With this inefficient crew he made his way up the Ottawa River, and by the ancient route of the fur traders along a succession of small lakes and rivers to Michilimackinac. Their progress was slow and tedious. Mr. Hunt was not accustomed to the management of "voyageurs," and he had a crew admirably disposed to play the old soldier, and balk their work, and ever ready to come to a halt, land, make a fire, put on the great pot, and smoke, and gossip, and sing by the hour.

It was not until the 22d of July that they arrived at Mackinaw, situated on the island of the same name, at the confluence of lakes Huron and Michigan. This famous old French trading post continued to be a rallying point for a multifarious and motley population. The inhabitants were amphibious in their habits, most of them being, or having been, voyageurs or canoe-men. It was the great place of arrival and departure of the southwest fur trade. Here the Mackinaw Company had established its principal post, from whence it communicated with the interior and with Montreal.
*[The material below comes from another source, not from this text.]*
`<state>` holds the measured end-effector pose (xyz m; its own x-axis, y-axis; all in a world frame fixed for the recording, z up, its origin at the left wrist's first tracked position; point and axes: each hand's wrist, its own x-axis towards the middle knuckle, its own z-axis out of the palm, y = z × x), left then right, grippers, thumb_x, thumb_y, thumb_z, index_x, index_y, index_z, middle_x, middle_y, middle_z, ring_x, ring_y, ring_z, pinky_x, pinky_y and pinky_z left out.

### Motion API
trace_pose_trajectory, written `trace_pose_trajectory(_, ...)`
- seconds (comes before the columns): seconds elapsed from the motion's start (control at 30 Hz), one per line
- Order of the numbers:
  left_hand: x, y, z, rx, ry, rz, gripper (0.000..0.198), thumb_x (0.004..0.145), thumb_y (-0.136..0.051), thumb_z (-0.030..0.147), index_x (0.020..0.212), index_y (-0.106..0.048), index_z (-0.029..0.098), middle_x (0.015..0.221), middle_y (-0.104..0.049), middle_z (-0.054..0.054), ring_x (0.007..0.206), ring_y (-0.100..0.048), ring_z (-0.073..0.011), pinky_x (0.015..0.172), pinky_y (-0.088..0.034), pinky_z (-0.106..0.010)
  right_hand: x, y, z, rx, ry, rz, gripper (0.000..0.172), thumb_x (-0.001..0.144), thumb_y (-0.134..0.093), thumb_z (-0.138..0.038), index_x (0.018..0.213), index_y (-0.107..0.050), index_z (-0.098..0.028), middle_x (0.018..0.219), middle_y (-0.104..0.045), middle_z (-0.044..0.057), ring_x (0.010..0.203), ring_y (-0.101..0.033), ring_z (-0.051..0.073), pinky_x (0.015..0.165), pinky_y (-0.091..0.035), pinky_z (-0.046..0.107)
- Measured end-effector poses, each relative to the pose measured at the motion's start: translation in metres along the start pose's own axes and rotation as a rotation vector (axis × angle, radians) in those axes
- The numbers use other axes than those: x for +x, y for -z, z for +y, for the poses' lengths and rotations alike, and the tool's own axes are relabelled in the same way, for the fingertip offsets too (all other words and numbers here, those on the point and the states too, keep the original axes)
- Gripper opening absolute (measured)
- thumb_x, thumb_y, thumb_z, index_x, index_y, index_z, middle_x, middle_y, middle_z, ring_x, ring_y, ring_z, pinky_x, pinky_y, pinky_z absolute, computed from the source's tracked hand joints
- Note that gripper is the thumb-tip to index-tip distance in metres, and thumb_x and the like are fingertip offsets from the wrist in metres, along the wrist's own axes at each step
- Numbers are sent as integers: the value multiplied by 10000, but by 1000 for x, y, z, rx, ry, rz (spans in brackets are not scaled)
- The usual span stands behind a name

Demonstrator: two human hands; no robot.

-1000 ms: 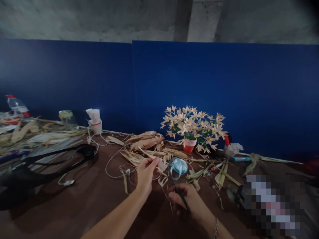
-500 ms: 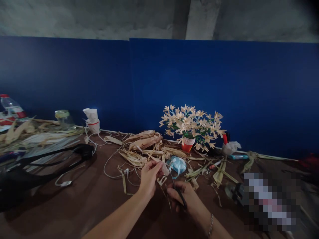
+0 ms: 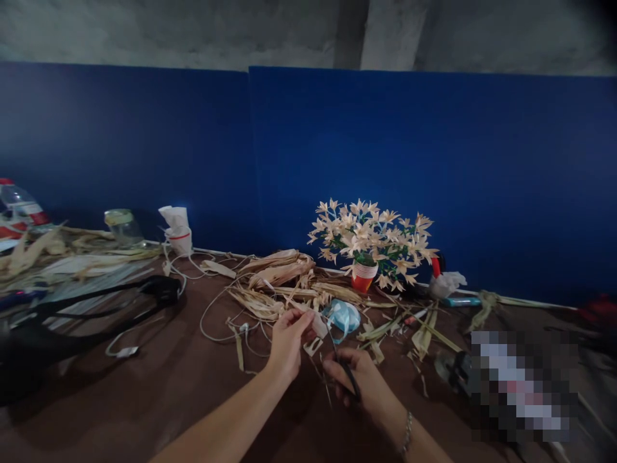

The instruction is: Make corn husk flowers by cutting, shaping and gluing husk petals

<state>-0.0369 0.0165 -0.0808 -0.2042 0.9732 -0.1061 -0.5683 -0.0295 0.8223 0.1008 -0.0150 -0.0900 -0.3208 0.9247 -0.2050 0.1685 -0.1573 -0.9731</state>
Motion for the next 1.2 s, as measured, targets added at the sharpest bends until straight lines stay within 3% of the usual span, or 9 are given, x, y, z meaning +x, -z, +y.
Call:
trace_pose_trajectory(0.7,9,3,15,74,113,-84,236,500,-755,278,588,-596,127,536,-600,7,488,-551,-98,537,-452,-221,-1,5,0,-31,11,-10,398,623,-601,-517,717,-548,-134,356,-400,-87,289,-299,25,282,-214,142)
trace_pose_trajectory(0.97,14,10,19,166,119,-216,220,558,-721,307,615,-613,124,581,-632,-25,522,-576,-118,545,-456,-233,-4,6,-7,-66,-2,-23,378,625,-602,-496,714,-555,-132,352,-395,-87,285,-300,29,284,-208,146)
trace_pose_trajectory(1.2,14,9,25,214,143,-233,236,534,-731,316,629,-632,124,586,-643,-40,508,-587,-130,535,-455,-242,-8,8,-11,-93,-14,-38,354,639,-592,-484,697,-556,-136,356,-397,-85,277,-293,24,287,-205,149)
Hence its various traders and trappers set out for their respective destinations about Lake Superior and its tributary waters, or for the Mississippi, the Arkansas, the Missouri, and the other regions of the west. Here, after the absence of a year or more, they returned with their peltries, and settled their accounts; the furs rendered in by them being transmitted, in canoes, from hence to Montreal. Mackinaw was, therefore, for a great part of the year, very scantily peopled; but at certain seasons the traders arrived from all points, with their crews of voyageurs, and the place swarmed like a hive.